→ **Work required**:
Lines from the one containing "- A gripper" through the end of the data are to be returned exactly, and no others.

→ **Source material**:

┌──

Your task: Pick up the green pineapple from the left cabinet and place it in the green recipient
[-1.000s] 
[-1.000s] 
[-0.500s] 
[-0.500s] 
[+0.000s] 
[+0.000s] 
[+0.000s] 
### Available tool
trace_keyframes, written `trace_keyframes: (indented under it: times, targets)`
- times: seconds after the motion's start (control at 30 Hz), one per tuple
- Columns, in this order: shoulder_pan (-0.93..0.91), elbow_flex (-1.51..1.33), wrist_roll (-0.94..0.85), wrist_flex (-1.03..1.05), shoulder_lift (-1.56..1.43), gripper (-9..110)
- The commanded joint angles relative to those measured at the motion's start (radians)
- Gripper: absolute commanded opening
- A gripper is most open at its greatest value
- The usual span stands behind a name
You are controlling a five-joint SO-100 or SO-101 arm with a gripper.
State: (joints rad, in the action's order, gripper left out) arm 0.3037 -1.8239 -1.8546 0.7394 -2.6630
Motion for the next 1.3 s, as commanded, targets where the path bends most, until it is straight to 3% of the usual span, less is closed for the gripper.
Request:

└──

→ **Task response**:
- A gripper is most open at its greatest value
- The usual span stands behind a name
You are controlling a five-joint SO-100 or SO-101 arm with a gripper.
State: (joints rad, in the action's order, gripper left out) arm 0.3037 -1.8239 -1.8546 0.7394 -2.6630
Motion for the next 1.3 s, as commanded, targets where the path bends most, until it is straight to 3% of the usual span, less is closed for the gripper.
Request:

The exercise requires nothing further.